Jackman helped organize the Oregon Seed Growers' League, serving as the organization's secretary for many years. He also played a leading role in creating the Oregon Wheat League, which was subsequently copied across the United States. As president of the Pacific Northwest chapter of the American Society of Range Management, Jackman started a Youth Range Camp program in 1950. The camp is now a well established annual event. He was a member of the national extension honorary fraternity, Epsilon Sigma Phi. In 1949, Jackman was awarded the fraternity's Western States Certificate of Recognition. In 1956, he received the United States Department of Agriculture's Superior Service Award for his success in promoting grassland agriculture and for helping to develop Oregon's multimillion-dollar seed industry. In 1957, the Oregon Farm Bureau Federation recognized Jackman with their Distinguished Service to Oregon Agriculture award.

== Books ==

After he retired from the Extension Service, Jackman wrote four books. In 1962, he wrote Gold and Cattle Country along with Herman Oliver. In 1964, he joined Reub Long to write The Oregon Desert, which remains an extremely popular work over forty years after it original publication. The book highlights Eastern Oregon history, high desert geology, rural culture, and native folklore. It is also filled with Reub Long's humorous stories. As of 2003, the book was in its fourteenth printing. In 1967, Jackman co-authored two other books. First, he worked with Charles Simpson to produce Blazing Forest Trails, then Jackman joined John Scharff to write Steens Mountain in Oregon's High Desert Country. Like The Oregon Desert, his Steens Mountain book is still available decades after its original publication.

== Legacy ==

Jackman died in Portland, Oregon, on May 12, 1967. His legacy includes the E.R. Jackman Foundation, which was created in his honor to support Oregon State University's College of Agricultural Sciences. Oregon State University also sponsors the E.R. Jackman Internship Support Program, which provides financial assistance to undergraduate students enrolled in the university's College of Agricultural Sciences.

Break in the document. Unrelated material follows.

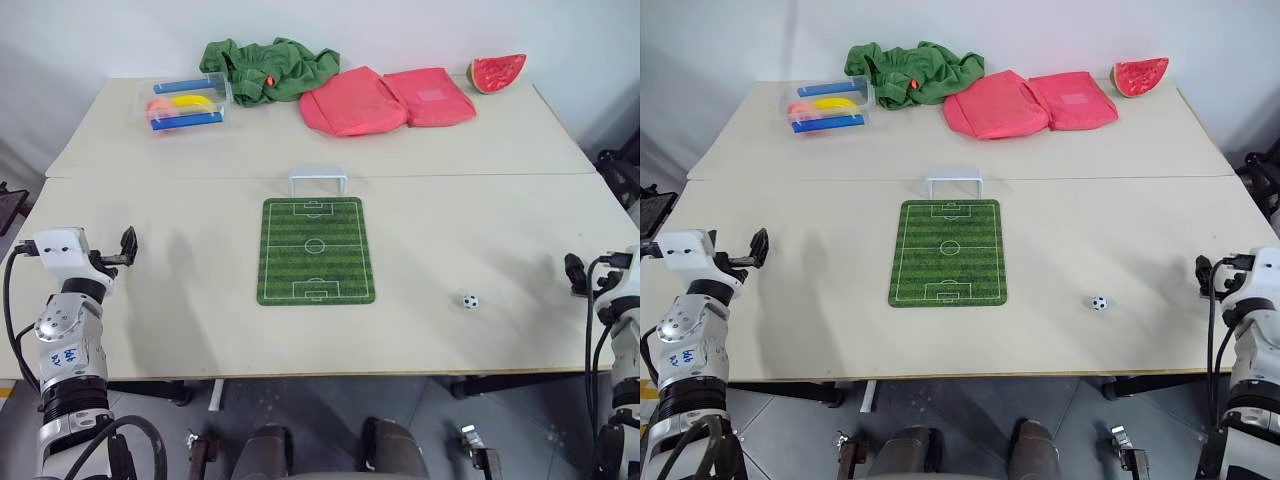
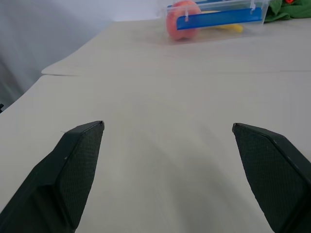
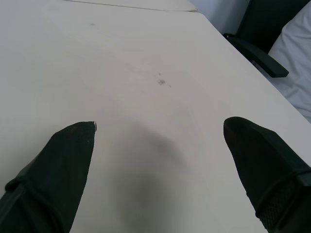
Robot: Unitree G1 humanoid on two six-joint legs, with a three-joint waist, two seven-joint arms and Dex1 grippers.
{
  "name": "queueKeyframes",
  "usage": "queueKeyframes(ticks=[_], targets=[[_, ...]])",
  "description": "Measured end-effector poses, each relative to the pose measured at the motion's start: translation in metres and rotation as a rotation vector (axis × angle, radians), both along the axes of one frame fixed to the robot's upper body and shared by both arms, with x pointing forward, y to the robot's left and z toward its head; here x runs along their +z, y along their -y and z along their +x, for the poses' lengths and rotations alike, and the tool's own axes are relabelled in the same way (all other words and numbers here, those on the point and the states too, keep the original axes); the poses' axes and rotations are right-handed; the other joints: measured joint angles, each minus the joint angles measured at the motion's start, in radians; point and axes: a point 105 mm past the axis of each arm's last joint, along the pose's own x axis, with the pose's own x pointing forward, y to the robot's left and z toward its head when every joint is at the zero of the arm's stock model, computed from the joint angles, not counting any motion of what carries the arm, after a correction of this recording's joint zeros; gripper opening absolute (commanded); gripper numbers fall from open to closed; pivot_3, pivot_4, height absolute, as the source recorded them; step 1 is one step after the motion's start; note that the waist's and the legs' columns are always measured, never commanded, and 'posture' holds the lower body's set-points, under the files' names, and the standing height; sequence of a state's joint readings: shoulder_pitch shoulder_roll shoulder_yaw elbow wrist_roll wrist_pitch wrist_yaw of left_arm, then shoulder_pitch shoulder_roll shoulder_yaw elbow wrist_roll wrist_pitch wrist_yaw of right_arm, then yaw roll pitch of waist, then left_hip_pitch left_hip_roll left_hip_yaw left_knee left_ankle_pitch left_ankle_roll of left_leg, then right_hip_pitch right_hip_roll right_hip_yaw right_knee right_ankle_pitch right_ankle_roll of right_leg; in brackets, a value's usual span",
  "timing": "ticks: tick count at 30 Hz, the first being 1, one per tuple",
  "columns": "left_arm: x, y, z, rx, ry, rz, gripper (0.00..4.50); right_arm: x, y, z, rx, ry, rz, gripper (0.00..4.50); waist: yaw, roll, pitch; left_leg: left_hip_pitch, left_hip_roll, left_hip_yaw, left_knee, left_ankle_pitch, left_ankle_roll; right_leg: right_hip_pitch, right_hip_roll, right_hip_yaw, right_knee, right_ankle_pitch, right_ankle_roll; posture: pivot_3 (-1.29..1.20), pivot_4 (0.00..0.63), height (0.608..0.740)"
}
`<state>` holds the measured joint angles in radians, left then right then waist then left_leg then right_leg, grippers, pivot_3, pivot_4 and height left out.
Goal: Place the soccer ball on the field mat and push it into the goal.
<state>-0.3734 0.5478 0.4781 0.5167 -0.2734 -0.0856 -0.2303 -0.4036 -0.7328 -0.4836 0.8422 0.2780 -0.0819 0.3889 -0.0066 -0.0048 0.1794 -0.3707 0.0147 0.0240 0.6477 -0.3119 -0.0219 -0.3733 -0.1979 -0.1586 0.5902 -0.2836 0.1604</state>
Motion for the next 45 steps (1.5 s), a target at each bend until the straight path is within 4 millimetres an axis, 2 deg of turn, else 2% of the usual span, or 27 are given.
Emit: queueKeyframes(ticks=[6, 13, 15, 17, 19, 23, 25, 30, 35, 43, 45], targets=[[0.005, 0.001, 0.002, 0.0, 0.019, 0.006, 4.5, 0.005, 0.0, -0.002, 0.0, 0.011, -0.028, 4.43, 0.001, 0.0, 0.0, 0.0, 0.0, 0.0, 0.0, 0.0, 0.0, 0.0, 0.0, 0.0, 0.0, 0.0, 0.0, 0.0, 0.15, 0.74], [0.009, 0.013, 0.006, -0.107, -0.003, -0.012, 4.5, 0.04, -0.008, -0.003, 0.005, 0.074, -0.076, 4.43, 0.003, 0.0, 0.0, 0.0, 0.0, 0.0, 0.0, 0.0, 0.0, 0.0, 0.0, 0.0, 0.001, 0.0, 0.0, 0.0, 0.15, 0.74], [0.009, 0.022, 0.008, -0.19, -0.048, 0.02, 4.5, 0.05, -0.028, -0.002, 0.106, 0.069, -0.094, 4.43, 0.002, 0.0, 0.0, 0.0, 0.0, 0.0, 0.0, 0.0, 0.0, -0.001, 0.0, 0.0, 0.001, 0.0, 0.0, 0.0, 0.15, 0.74], [0.012, 0.039, 0.01, -0.295, -0.07, 0.052, 4.5, 0.055, -0.057, 0.001, 0.251, 0.053, -0.099, 4.43, 0.003, 0.0, 0.0, 0.0, 0.0, 0.0, 0.0, 0.0, 0.0, -0.001, 0.0, 0.001, 0.001, 0.0, 0.0, 0.0, 0.15, 0.74], [0.011, 0.05, 0.008, -0.377, -0.079, 0.068, 4.5, 0.056, -0.08, 0.001, 0.368, 0.026, -0.104, 4.43, 0.004, 0.0, 0.0, 0.0, 0.0, 0.0, 0.001, 0.0, 0.0, -0.001, 0.0, 0.001, 0.001, 0.0, 0.0, 0.0, 0.15, 0.74], [0.0, 0.076, -0.005, -0.604, -0.12, 0.119, 4.5, 0.038, -0.153, -0.013, 0.794, -0.139, -0.2, 4.43, 0.005, 0.0, 0.0, 0.0, 0.001, 0.001, 0.001, -0.001, -0.001, -0.001, 0.002, 0.001, 0.001, 0.0, 0.0, 0.0, 0.15, 0.74], [0.002, 0.089, -0.009, -0.683, -0.099, 0.119, 4.5, 0.027, -0.164, -0.017, 0.883, -0.196, -0.217, 4.43, 0.007, 0.0, 0.0, -0.001, 0.001, 0.001, 0.003, -0.001, 0.001, 0.0, 0.001, 0.001, 0.001, 0.0, 0.0, 0.0, 0.15, 0.74], [-0.001, 0.095, -0.019, -0.727, -0.111, 0.13, 4.5, 0.01, -0.158, -0.023, 0.944, -0.297, -0.24, 4.43, 0.009, -0.001, 0.0, 0.0, 0.001, 0.001, 0.003, -0.002, 0.001, 0.0, 0.001, 0.001, 0.001, 0.001, 0.0, 0.0, 0.15, 0.74], [-0.002, 0.097, -0.025, -0.727, -0.119, 0.136, 4.5, -0.005, -0.161, -0.027, 1.001, -0.358, -0.218, 4.43, 0.006, -0.001, 0.0, 0.0, 0.001, 0.001, 0.004, -0.002, 0.001, 0.0, 0.001, 0.001, 0.001, 0.001, 0.0, 0.0, 0.15, 0.74], [-0.002, 0.093, -0.026, -0.705, -0.125, 0.125, 4.5, -0.008, -0.158, -0.027, 1.015, -0.367, -0.217, 4.43, 0.007, -0.001, 0.0, 0.0, 0.001, 0.001, 0.004, -0.002, 0.001, 0.0, 0.001, 0.001, 0.001, 0.001, 0.0, 0.0, 0.15, 0.74], [-0.002, 0.093, -0.025, -0.703, -0.123, 0.125, 4.5, -0.009, -0.159, -0.028, 1.019, -0.371, -0.214, 4.04, 0.007, -0.001, 0.0, 0.0, 0.001, 0.001, 0.004, -0.002, 0.001, 0.0, 0.001, 0.001, 0.001, 0.001, 0.0, 0.0, 0.15, 0.74]])
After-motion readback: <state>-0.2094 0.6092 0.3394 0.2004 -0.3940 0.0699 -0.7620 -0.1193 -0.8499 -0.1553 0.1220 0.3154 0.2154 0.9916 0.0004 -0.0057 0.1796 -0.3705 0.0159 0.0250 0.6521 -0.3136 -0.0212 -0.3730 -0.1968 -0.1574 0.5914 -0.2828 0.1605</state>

The Oregon State University library holds Jackman's professional papers and photograph collection. The Edwin Russell Jackman Papers include manuscripts, personal papers and other archival materials. These files contain articles written for Oregon State University publications, national publications, and specialized trade journals. It also has tapes of radio and television talks, Jackman's speech notes, and the manuscripts for his four books. The university also maintains the Edwin Russell Jackman Photographic Collection. The photographs cover a wide range of agricultural subjects, Pacific Northwest geographical and geological features, Oregon state parks, and rural towns as well as photographs of farmers and ranchers at work. It also includes a number of photographs of Reub Long, his Fort Rock ranch, and his collection of Native American artifacts. Jackman used many of the photographs in his books. Summaries of Jackman's papers and photograph collection are available on-line through the Oregon State University library archives and records management program.

The best known building on the Oregon State Fairgrounds is named in honor of Jackman and Reub Long. The Jackman-Long Building was opened in 1976. It is a 48000 sqft exposition center that also houses the Oregon State Fair and Exposition Center's main office.